A farmacêutica Cristália passou por uma troca tumultuada de gestão, com a volta do patriarca ao negócio. Ogari Pacheco, 86 anos, retomou o comando do grupo depois de se desentender com seu filho Ricardo Pacheco, que estava na presidência.
A relação entre pai e filho chegou ao limite após Ricardo, 53 anos, herdeiro do fundador, também se indispor com representantes da família Stevanatto, que detém os outros 50% da sociedade, segundo duas fontes ouvidas pelo Valor.
Ogari também não estava satisfeito com o desempenho do filho à frente da empresa. O patriarca se afastou dos negócios por cerca de quatro anos, após pegar covid-19 e passar um longo período hospitalizado, e voltou oficialmente há cerca de um mês.
Com o início da pandemia, a Cristália viu suas receitas anuais saltarem a R$ 3 bilhões, influenciadas principalmente pelo fornecimento da maior parte dos medicamentos que compõem o chamado “kit intubação”. Hoje, o faturamento já está em R$ 4 bilhões por ano.
Ogari se recuperou, embora ainda carregue sequelas do período de doença, e voltou a acompanhar o dia a dia do laboratório. Segundo uma fonte próxima à farmacêutica, a avaliação foi a de que o filho não estava dando conta de conduzir o Cristália simultaneamente a outro negócio que possui, de produtos veterinários.
No fim de agosto, em reunião do conselho de administração, o fundador do Cristália anunciou seu retorno à presidência do colegiado, então ocupada pelo filho. O anúncio surpreendeu Ricardo, que teria decidido entregar também a cadeira de diretor-geral.
Ogari Pacheco tem mais três filhos, além de Ricardo. Os filhos que moram fora do Brasil teriam sido chamados recentemente ao país, para auxiliar na definição dos planos de médio e longo prazo do negócio. Procurado, Ogari Pacheco negou que estivesse insatisfeito com a gestão do filho. “Aliás, só tenho a agradecê-lo pelo excelente trabalho que fez à frente do laboratório”, afirmou.

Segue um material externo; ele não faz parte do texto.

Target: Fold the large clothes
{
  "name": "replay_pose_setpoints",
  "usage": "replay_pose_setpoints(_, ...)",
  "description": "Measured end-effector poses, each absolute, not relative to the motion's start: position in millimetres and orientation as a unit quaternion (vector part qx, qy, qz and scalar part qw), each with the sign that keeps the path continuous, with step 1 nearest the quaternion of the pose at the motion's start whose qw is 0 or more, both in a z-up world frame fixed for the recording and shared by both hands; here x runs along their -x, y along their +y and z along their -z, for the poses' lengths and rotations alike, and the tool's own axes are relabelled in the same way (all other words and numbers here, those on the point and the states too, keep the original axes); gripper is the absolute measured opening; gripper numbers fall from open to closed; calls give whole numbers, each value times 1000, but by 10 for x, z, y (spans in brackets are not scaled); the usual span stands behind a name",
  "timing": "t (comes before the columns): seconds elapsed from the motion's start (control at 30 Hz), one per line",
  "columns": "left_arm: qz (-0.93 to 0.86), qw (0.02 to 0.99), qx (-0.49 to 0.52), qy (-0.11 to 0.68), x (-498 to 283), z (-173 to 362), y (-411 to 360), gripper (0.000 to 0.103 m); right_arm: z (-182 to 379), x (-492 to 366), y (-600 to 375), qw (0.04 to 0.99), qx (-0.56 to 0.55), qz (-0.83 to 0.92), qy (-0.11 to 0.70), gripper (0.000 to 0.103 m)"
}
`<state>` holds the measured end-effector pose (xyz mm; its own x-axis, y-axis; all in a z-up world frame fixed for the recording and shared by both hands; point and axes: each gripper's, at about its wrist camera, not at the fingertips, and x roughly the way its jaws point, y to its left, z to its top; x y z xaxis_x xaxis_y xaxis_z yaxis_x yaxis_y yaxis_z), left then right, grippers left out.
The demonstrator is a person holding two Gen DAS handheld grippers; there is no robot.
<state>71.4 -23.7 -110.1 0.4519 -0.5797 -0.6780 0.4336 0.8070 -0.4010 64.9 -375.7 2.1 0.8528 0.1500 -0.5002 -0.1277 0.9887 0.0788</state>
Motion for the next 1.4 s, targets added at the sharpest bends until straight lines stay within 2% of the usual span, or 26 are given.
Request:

“Não se trata de resultados abaixo do esperado. Em empresas familiares, o processo de sucessão não é linear, especialmente quando existe uma crise dentro da sociedade, caso do Cristália”, afirmou Ricardo Pacheco. O laboratório, instalado em Itapira, interior de São Paulo, é controlado pelas famílias Pacheco e Stevanatto, com 50% cada um.
A família Stevanatto, dona de 50% da farmacêutica nacional Cristália, colocou sua parte do negócio à venda, decisão que gerou um lítígio com os Pacheco, donos da outra metade do laboratório, fundado em 1969. Com direito de preferência na compra, os Pacheco consideraram muito alto o preço pedido pelos sócios, entrando com uma ação na Justiça para que o valor de venda seja redefinido.

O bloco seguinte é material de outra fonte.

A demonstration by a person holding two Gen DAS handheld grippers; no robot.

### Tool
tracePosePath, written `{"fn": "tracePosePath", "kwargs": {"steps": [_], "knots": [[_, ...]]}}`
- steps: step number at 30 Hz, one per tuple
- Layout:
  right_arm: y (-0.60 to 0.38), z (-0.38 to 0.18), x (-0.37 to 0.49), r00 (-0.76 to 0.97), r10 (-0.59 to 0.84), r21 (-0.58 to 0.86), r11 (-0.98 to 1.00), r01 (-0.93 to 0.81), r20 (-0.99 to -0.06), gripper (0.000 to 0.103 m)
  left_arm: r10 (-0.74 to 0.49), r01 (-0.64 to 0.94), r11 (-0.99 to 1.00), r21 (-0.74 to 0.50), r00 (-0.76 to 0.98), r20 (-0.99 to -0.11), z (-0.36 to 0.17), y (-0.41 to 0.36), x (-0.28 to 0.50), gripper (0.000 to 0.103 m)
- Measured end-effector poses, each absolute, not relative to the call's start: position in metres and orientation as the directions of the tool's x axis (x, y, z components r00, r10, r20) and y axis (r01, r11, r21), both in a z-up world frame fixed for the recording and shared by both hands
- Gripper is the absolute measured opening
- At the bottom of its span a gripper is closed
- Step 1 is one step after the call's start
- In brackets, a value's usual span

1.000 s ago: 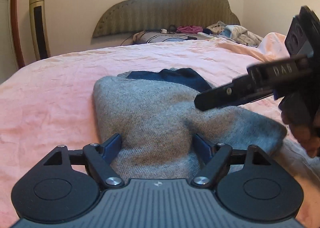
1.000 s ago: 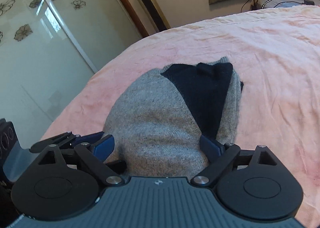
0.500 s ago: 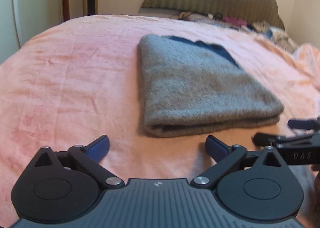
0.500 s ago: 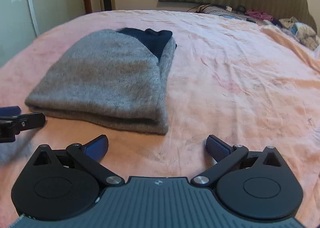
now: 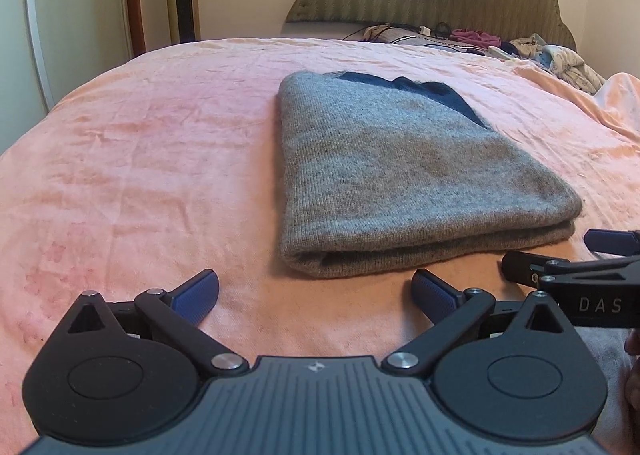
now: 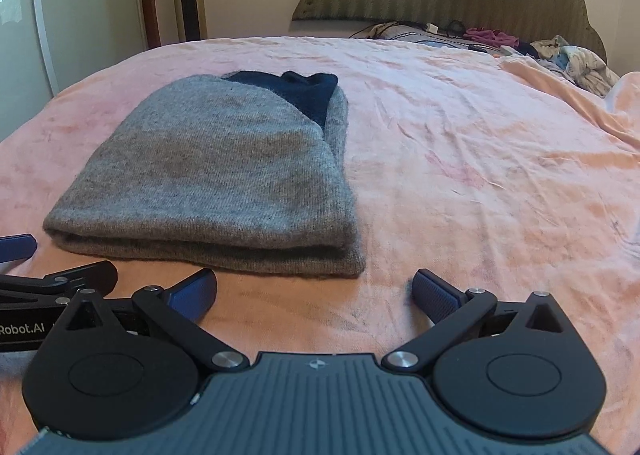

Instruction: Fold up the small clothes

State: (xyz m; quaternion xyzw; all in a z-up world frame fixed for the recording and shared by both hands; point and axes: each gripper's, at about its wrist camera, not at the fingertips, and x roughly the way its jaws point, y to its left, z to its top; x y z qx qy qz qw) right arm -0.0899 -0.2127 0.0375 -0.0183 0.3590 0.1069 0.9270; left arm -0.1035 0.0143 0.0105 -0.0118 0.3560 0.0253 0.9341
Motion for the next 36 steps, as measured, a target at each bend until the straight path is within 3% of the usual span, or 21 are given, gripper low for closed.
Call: {"fn": "tracePosePath", "kwargs": {"steps": [36], "knots": [[-0.2105, 0.0364, -0.0913, 0.725, 0.178, 0.04, 0.978, -0.204, -0.666, 0.103, 0.04, -0.056, 0.998, -0.002, 0.75, -0.66, 0.011, 0.0169, -0.1038, 0.103]]}}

O mandato de venda da fatia dos Stevanatto estava com o ItaúCotação de Itaú BBA. No entanto, por conta do litígio entre os sócios, as negociações para a venda dessa participação esfriaram, de acordo com uma outra pessoa a par do assunto.
Inicialmente, os Stevanatto indicaram uma avaliação (“valuation”) de R$ 9 bilhões por 100% da farmacêutica — valor considerado muito alto pelos Pacheco e outros potenciais interessados.

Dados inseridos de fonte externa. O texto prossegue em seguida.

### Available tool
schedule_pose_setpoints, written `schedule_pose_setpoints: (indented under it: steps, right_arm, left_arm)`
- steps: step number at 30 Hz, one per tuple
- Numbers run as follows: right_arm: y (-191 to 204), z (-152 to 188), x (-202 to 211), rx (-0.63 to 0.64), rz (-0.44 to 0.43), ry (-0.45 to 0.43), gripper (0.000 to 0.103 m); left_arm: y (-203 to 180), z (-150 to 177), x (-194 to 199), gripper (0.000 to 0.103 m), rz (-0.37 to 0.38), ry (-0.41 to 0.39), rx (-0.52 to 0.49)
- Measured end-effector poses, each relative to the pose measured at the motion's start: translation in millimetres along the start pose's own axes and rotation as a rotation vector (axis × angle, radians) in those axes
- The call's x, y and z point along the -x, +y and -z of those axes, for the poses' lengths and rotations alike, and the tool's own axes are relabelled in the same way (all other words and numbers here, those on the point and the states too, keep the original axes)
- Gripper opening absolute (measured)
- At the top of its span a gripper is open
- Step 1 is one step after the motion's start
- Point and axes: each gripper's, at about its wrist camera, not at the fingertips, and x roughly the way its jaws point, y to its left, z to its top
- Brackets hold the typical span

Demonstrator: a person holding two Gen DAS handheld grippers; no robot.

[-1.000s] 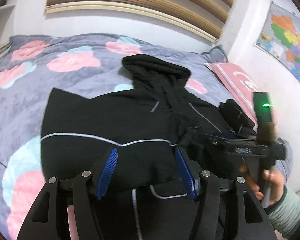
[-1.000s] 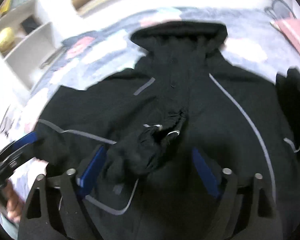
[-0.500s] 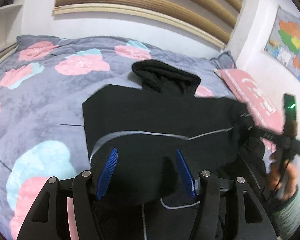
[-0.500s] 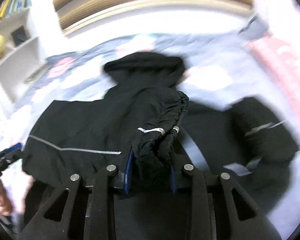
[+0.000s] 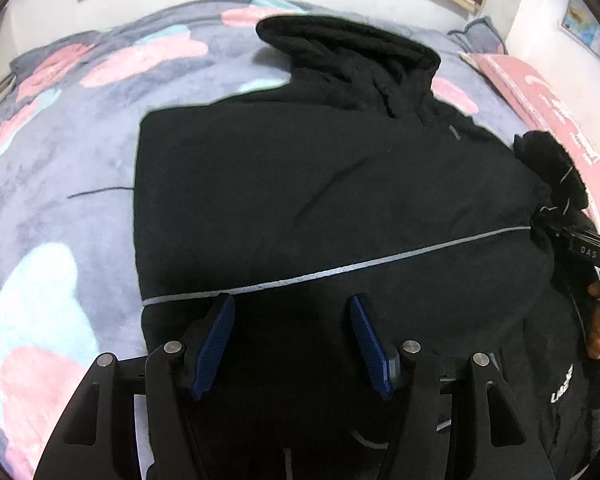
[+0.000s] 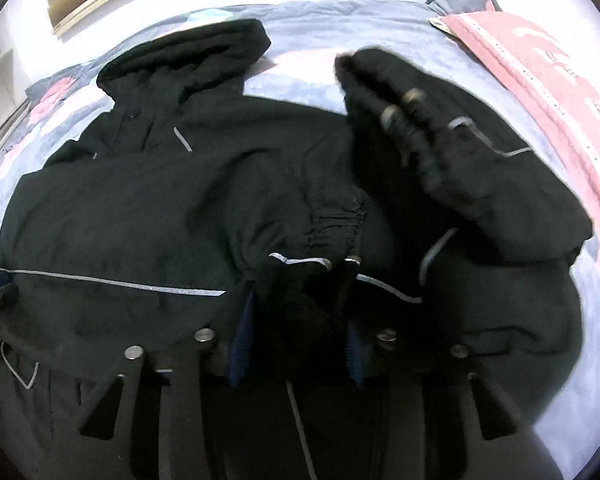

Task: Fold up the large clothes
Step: 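Lay the sleeve on the jacket and open the left tool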

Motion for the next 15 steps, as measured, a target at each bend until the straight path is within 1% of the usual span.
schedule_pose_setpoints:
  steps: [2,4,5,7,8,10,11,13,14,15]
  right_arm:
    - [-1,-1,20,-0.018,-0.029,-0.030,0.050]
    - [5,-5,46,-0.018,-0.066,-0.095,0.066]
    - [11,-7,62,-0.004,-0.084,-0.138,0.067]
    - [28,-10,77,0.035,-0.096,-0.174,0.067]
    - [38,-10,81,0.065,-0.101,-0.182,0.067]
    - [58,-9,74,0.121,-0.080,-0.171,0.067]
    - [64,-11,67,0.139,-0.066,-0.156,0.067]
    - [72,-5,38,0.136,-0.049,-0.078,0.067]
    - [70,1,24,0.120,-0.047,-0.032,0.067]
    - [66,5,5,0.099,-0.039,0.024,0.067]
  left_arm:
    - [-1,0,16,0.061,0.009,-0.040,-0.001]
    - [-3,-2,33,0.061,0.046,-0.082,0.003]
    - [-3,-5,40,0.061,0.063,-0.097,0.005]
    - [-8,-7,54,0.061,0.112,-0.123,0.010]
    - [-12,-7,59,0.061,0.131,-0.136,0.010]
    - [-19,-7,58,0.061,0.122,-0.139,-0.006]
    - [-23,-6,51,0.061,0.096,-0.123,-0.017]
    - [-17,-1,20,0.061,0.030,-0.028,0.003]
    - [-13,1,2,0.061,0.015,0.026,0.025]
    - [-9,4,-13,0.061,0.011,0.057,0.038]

Ogari Pacheco nega também que haja desavença entre as famílias. “A família Stevanatto quer vender a parte dela na sociedade e eu quero comprá-la. Estamos em negociação de forma amigável e respeitosa. O restante é boato de mercado”, afirmou.
A disputa entre as duas famílias sócias do negócios — e agora sob os holofotes de um desentendimento entre pai e filho — desvaloriza o valor dos ativos, de acordo com uma fonte do setor.
O Laboratório Cristália conta com dez unidades farmacêuticas, sendo três no Complexo Industrial de Itapira (SP), uma em São Paulo (capital), uma em Cotia (SP), uma em Pouso Alegre (MG), duas no Rio de Janeiro, uma em Cosmópolis (SP) e uma na Argentina. O laboratório não vende medicamentos diretamente para farmácias, mas para hospitais. Atua também na produção de produtos dermatológicos estéticos, como a toxina botulínica.
Procurado, nenhum porta-voz da família Stevanatto foi encontrado para comentar o assunto. Em nota, o Cristália informou que, durante o período de afastamento de Ogari, “a empresa foi presidida por seu filho, Ricardo Pacheco, que fez uma excelente gestão”. “Ricardo conciliou a presidência do Cristália com a presidência de sua empresa, e por isso estava sobrecarregado. Dr. Pacheco tem prazer em trabalhar e voltou à presidência para que Ricardo pudesse se concentrar na gestão de seus negócios.”
O Cristália informou, ainda, que a família Pacheco pretende continuar na sociedade e está em negociações com a família Stevanatto.